**ACTIVITY**
Transcribe the material from its first line onward, ending with the line that contains "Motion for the" and adding nothing beyond it.

*** DATA

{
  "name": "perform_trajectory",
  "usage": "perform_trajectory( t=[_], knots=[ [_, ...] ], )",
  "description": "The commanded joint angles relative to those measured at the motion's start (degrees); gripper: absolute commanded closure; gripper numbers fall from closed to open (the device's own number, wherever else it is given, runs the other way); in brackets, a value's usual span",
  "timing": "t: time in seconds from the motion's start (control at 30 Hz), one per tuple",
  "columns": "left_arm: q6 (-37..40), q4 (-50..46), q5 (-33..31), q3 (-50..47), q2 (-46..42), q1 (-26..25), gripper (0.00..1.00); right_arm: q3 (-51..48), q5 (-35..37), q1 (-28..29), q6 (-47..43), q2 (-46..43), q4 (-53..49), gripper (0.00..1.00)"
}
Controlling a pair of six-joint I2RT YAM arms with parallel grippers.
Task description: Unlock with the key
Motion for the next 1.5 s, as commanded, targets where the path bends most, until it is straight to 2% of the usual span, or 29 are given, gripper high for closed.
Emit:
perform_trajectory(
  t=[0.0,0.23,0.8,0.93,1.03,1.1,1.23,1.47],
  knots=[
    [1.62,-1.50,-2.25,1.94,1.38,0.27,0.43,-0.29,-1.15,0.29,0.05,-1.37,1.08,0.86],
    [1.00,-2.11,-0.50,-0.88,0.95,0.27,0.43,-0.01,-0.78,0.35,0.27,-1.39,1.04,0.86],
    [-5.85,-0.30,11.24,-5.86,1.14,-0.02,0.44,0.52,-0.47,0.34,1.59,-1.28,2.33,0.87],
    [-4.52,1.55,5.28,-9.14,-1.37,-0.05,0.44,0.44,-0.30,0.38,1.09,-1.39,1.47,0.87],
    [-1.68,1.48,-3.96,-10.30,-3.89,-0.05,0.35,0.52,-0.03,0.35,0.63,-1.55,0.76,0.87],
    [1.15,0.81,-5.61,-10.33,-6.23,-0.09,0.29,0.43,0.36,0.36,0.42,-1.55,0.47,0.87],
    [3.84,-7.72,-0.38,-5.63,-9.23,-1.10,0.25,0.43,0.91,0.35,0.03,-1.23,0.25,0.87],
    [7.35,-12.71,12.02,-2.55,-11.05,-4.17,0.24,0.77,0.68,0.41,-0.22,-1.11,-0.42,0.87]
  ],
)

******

**TASK ANSWER**
{
  "name": "perform_trajectory",
  "usage": "perform_trajectory( t=[_], knots=[ [_, ...] ], )",
  "description": "The commanded joint angles relative to those measured at the motion's start (degrees); gripper: absolute commanded closure; gripper numbers fall from closed to open (the device's own number, wherever else it is given, runs the other way); in brackets, a value's usual span",
  "timing": "t: time in seconds from the motion's start (control at 30 Hz), one per tuple",
  "columns": "left_arm: q6 (-37..40), q4 (-50..46), q5 (-33..31), q3 (-50..47), q2 (-46..42), q1 (-26..25), gripper (0.00..1.00); right_arm: q3 (-51..48), q5 (-35..37), q1 (-28..29), q6 (-47..43), q2 (-46..43), q4 (-53..49), gripper (0.00..1.00)"
}
Controlling a pair of six-joint I2RT YAM arms with parallel grippers.
Task description: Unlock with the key
Motion for the next 1.5 s, as commanded, targets where the path bends most, until it is straight to 2% of the usual span, or 29 are given, gripper high for closed.

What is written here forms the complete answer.